(Extracted data entries)
[Start of Attachment]
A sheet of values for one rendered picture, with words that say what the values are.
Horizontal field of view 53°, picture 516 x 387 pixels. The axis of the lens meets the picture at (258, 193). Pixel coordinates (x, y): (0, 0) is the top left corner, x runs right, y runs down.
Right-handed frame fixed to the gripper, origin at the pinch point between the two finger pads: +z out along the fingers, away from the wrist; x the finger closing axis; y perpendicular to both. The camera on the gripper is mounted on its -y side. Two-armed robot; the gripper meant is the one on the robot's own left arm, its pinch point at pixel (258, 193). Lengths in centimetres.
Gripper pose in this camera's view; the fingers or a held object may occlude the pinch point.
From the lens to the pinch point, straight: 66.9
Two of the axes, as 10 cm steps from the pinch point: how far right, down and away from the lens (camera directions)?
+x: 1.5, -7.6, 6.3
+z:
[End of Attachment]
▶ _Task directions_: If a line in the records contains the word "away", copy it.

▶ _Solution to the exercise_:
Right-handed frame fixed to the gripper, origin at the pinch point between the two finger pads: +z out along the fingers, away from the wrist; x the finger closing axis; y perpendicular to both. The camera on the gripper is mounted on its -y side. Two-armed robot; the gripper meant is the one on the robot's own left arm, its pinch point at pixel (258, 193). Lengths in centimetres.
Two of the axes, as 10 cm steps from the pinch point: how far right, down and away from the lens (camera directions)?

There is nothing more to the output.